■ YOUR OBJECTIVE ■
Your answer consists of the lines in the data that contain "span". Copy each of them.

■ MATERIAL PROVIDED ■

══════

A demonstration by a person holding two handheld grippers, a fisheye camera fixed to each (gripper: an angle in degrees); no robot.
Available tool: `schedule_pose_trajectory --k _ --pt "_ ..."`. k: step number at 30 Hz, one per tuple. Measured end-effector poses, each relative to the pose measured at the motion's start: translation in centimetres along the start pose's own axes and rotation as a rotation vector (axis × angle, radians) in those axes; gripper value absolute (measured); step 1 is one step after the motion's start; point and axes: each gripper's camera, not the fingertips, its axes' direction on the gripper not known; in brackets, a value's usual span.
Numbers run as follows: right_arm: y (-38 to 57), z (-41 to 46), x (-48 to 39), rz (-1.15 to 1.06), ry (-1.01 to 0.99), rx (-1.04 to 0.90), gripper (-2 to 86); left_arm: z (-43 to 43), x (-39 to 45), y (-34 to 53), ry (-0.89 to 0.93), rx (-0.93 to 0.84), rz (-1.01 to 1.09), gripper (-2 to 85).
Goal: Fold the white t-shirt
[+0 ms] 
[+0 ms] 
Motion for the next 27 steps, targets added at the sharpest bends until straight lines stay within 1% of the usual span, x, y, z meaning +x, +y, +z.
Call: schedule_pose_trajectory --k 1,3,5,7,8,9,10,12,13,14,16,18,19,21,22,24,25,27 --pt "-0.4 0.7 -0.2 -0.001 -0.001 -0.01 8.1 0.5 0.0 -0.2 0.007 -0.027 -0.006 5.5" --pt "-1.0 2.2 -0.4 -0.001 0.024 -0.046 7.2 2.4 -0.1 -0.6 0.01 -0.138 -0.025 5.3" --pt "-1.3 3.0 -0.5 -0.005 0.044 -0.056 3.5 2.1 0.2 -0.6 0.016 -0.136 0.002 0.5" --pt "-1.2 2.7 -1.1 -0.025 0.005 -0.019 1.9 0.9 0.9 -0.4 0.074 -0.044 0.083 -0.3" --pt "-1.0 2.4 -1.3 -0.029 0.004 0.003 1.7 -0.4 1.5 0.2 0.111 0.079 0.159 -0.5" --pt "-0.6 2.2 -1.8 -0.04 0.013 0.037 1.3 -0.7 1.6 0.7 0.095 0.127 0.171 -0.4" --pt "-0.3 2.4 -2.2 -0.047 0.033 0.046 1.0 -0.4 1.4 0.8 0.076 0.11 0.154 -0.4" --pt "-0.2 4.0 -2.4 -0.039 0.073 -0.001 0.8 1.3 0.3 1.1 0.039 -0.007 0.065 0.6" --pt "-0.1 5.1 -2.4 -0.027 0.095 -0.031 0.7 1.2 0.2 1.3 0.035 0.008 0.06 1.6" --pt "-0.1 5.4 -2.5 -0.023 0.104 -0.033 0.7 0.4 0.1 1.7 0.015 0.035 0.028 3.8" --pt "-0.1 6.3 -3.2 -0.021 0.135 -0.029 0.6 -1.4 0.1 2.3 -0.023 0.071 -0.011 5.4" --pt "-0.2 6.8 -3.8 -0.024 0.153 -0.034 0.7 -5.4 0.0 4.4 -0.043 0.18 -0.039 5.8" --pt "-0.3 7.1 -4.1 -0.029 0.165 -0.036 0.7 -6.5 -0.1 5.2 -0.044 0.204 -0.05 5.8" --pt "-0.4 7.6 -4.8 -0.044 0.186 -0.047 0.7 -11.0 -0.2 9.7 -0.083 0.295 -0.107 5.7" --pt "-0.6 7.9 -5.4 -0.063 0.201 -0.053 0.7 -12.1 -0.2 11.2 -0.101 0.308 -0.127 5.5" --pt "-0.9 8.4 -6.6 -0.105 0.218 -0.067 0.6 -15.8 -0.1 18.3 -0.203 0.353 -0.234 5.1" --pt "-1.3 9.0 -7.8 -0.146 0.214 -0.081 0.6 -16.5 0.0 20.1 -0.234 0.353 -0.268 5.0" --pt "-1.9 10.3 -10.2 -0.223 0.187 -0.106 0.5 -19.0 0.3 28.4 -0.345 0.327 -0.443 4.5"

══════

■ TASK SOLUTION ■
Available tool: `schedule_pose_trajectory --k _ --pt "_ ..."`. k: step number at 30 Hz, one per tuple. Measured end-effector poses, each relative to the pose measured at the motion's start: translation in centimetres along the start pose's own axes and rotation as a rotation vector (axis × angle, radians) in those axes; gripper value absolute (measured); step 1 is one step after the motion's start; point and axes: each gripper's camera, not the fingertips, its axes' direction on the gripper not known; in brackets, a value's usual span.
Motion for the next 27 steps, targets added at the sharpest bends until straight lines stay within 1% of the usual span, x, y, z meaning +x, +y, +z.

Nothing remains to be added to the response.